## SOURCE DATA
•••
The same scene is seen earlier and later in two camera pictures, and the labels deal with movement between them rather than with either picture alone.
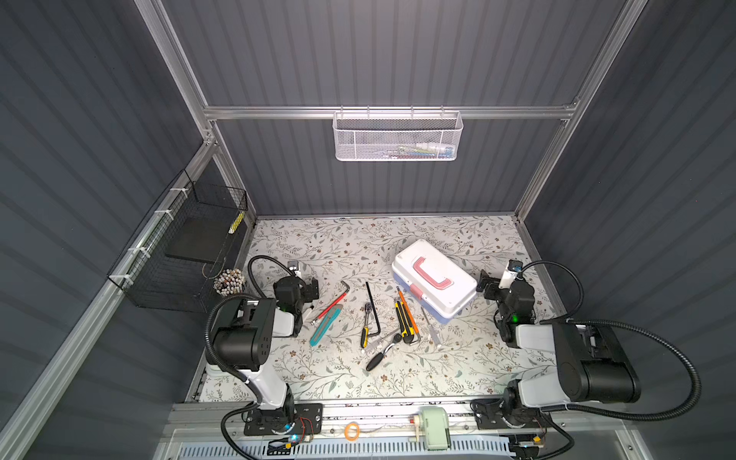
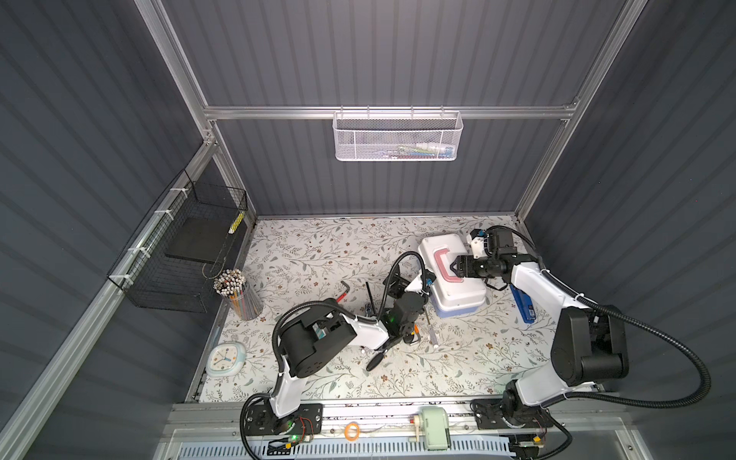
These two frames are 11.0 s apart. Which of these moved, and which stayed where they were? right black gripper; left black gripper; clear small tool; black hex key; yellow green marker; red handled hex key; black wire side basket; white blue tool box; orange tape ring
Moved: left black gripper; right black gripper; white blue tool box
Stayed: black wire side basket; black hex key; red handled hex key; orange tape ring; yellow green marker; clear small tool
•••
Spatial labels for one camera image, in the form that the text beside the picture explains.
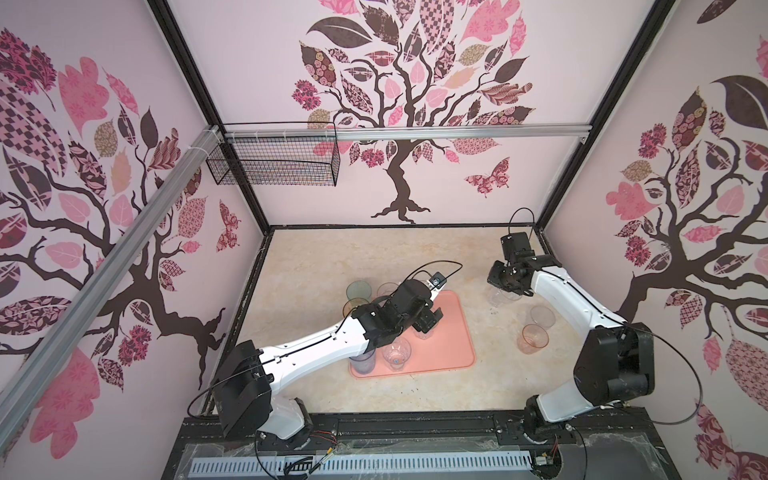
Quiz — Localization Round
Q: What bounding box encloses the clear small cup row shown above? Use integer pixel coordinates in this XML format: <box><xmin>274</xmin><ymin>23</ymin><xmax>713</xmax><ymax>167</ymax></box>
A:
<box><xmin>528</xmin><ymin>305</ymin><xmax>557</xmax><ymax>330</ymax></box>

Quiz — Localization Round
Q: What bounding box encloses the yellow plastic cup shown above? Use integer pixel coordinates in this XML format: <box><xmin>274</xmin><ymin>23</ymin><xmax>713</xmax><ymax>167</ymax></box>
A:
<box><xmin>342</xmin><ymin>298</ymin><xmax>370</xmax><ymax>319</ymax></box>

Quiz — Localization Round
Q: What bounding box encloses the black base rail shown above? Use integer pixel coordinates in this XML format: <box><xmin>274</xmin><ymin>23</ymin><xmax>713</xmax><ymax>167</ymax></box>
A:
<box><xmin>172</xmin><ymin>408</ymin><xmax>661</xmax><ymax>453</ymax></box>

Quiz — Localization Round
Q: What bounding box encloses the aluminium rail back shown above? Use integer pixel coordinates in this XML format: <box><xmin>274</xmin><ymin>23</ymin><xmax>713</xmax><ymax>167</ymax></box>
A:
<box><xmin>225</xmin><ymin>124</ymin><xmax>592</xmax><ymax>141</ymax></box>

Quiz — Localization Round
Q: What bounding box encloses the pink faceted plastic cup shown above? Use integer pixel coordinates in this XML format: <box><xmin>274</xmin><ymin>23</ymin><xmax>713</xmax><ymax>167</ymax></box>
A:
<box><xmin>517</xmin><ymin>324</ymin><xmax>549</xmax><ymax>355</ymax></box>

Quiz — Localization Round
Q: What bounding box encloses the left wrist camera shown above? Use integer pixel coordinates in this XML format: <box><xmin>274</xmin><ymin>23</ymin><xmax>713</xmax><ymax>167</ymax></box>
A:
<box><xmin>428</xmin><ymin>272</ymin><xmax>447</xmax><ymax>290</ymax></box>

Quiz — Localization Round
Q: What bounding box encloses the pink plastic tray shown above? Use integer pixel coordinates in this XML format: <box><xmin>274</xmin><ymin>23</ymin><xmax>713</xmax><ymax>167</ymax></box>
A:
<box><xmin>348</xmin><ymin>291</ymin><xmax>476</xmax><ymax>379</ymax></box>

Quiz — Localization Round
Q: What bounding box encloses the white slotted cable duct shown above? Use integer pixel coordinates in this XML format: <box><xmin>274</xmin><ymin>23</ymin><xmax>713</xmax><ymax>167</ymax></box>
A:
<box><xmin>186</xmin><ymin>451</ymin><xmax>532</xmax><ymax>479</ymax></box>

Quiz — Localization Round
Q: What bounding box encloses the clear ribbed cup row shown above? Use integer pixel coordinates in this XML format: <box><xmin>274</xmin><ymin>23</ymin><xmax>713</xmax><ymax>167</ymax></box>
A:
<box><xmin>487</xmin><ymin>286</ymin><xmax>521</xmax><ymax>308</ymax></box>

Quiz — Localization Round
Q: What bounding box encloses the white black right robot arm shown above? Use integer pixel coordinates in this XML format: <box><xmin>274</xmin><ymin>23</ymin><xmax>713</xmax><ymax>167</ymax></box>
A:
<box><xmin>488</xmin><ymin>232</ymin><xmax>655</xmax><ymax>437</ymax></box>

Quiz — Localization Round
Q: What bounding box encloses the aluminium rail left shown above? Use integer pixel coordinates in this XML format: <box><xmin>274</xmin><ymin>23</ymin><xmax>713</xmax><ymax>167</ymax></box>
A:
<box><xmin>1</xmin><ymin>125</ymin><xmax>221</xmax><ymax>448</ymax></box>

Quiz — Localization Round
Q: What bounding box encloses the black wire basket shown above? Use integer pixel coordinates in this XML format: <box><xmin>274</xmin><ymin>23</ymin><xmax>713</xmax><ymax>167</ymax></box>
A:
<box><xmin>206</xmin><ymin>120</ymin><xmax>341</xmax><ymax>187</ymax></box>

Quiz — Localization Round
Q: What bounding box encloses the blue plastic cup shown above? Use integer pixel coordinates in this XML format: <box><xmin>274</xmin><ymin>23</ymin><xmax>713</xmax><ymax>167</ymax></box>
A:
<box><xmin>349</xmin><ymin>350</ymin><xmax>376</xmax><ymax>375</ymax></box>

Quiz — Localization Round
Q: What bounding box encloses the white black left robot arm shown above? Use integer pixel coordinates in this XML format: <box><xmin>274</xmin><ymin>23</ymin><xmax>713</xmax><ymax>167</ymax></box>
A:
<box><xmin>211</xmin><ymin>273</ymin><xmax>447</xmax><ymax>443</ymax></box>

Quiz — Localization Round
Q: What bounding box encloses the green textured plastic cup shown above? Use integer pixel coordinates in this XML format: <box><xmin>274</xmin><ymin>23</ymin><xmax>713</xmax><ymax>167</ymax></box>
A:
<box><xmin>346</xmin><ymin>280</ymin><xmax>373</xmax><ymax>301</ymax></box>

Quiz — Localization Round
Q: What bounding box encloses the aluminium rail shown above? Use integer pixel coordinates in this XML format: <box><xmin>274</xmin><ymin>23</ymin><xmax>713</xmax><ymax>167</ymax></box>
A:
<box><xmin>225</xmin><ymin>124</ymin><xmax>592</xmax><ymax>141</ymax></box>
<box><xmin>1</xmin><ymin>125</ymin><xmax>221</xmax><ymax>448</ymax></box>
•••
## PROBLEM TO SOLVE
Lines that hold "picture" are the ones to copy, so pick each out from the data.

## ANSWER TO THE PROBLEM
The same scene is seen earlier and later in two camera pictures, and the labels deal with movement between them rather than with either picture alone.
Spatial labels for one camera image, in the form that the text beside the picture explains.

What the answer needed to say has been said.